**Problem description**
Looking at the listing beneath, work out how many lines hold "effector" and report only that figure.

**Data segment**
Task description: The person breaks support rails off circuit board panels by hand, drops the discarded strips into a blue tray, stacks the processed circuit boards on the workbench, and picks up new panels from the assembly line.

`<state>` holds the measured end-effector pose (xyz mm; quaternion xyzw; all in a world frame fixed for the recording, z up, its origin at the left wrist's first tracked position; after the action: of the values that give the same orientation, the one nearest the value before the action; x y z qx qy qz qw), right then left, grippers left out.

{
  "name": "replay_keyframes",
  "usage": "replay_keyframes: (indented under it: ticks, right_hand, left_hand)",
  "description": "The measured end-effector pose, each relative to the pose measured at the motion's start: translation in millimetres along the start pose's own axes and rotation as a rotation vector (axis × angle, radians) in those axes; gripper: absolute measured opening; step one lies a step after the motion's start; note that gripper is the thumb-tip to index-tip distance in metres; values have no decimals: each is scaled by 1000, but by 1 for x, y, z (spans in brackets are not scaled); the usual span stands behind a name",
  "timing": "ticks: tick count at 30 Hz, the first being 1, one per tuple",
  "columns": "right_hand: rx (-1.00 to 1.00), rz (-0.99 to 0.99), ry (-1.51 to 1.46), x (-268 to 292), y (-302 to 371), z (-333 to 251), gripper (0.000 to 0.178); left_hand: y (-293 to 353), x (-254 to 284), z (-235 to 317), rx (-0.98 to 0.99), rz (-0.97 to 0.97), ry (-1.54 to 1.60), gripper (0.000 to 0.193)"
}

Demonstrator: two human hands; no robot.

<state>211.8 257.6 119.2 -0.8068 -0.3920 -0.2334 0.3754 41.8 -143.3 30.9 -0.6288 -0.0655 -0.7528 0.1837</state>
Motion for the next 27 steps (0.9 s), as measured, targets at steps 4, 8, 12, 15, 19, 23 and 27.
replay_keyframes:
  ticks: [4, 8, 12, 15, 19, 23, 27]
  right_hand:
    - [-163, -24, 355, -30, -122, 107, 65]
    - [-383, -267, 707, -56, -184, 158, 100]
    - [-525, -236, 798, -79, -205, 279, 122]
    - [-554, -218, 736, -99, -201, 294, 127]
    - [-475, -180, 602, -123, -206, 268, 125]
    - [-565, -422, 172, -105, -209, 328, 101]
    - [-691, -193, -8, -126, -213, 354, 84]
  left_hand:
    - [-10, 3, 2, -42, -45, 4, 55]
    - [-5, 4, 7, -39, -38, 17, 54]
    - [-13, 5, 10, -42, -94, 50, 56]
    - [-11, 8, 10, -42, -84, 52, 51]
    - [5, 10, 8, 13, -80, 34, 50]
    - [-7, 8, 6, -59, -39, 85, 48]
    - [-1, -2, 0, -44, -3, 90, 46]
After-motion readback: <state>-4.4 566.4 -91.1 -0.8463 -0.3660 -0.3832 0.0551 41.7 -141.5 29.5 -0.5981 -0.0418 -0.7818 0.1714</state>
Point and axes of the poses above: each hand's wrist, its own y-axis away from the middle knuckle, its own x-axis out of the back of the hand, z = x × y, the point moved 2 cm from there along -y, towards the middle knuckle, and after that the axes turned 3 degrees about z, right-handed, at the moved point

**Answer box**
2